Under the Old Law, the Jews were mandated to give a tenth of everything that they owned. This involved a few different types of tithes, but the general idea comes from Leviticus 27:30 that says a tenth of these things “is the Lord’s; it is holy to the Lord.”

Over time, the Jews began to skimp on the tithe — not the quantity, but rather the quality. They still gave a tenth, in other words, but it wasn’t anywhere up to the standard befitting a gift to God (Malachi 1:6-14).

The whole idea of giving something to God is about showing your gratitude and being thankful for what God has given you. A substandard offering  — not necessarily in actual value but value to you — reflects what you really think about Him.

(Note: Just because something looks paltry doesn’t mean it is. The widow’s two mites in Mark 12:41-44 represented everything she had. For her, that was an astounding sacrifice. As 2 Corinthians 8:12 points out, a gift is “acceptable according to what one has, not according to what he does not have.”)

Like his grandfather Abraham, Jacob demonstrates the true nature of tithing in Genesis 28:22 when he claims he will give a tenth of everything to God, if God will but keep him safe. 

It may sound like he’s bargaining with God, but in reality, Jacob is showing his appreciation for God’s protection. It’s an understanding and a testament of faith in God — one that he might not have had much of until his dream.

The same principle is in place for us.

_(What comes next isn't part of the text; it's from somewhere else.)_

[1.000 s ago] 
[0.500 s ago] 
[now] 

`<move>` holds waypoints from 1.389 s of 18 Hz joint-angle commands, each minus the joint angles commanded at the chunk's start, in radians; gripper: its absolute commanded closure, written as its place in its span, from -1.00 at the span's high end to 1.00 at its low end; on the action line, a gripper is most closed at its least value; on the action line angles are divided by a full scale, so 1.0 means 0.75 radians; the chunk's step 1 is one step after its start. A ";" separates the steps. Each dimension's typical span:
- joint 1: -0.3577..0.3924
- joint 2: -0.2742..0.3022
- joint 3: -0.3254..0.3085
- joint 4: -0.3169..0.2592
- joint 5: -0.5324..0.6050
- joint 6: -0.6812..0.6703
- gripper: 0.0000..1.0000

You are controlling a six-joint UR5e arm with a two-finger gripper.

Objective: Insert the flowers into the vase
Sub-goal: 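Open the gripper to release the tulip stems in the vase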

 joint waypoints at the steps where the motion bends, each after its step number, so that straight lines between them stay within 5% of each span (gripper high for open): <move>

When Paul tells the church at Corinth to “put aside as you prosper,” the necessary implication is that we recognize that we have prospered.

And who has prospered us? According to James 1:17, God.

So no, we don’t tithe anymore. It’s not explicitly mentioned anywhere in the New Testament as a command, but the principle is still very much alive. When we give to God — whether that’s of our time, our money, or our heart — it’s done in appreciation for Him and what He’s done for us.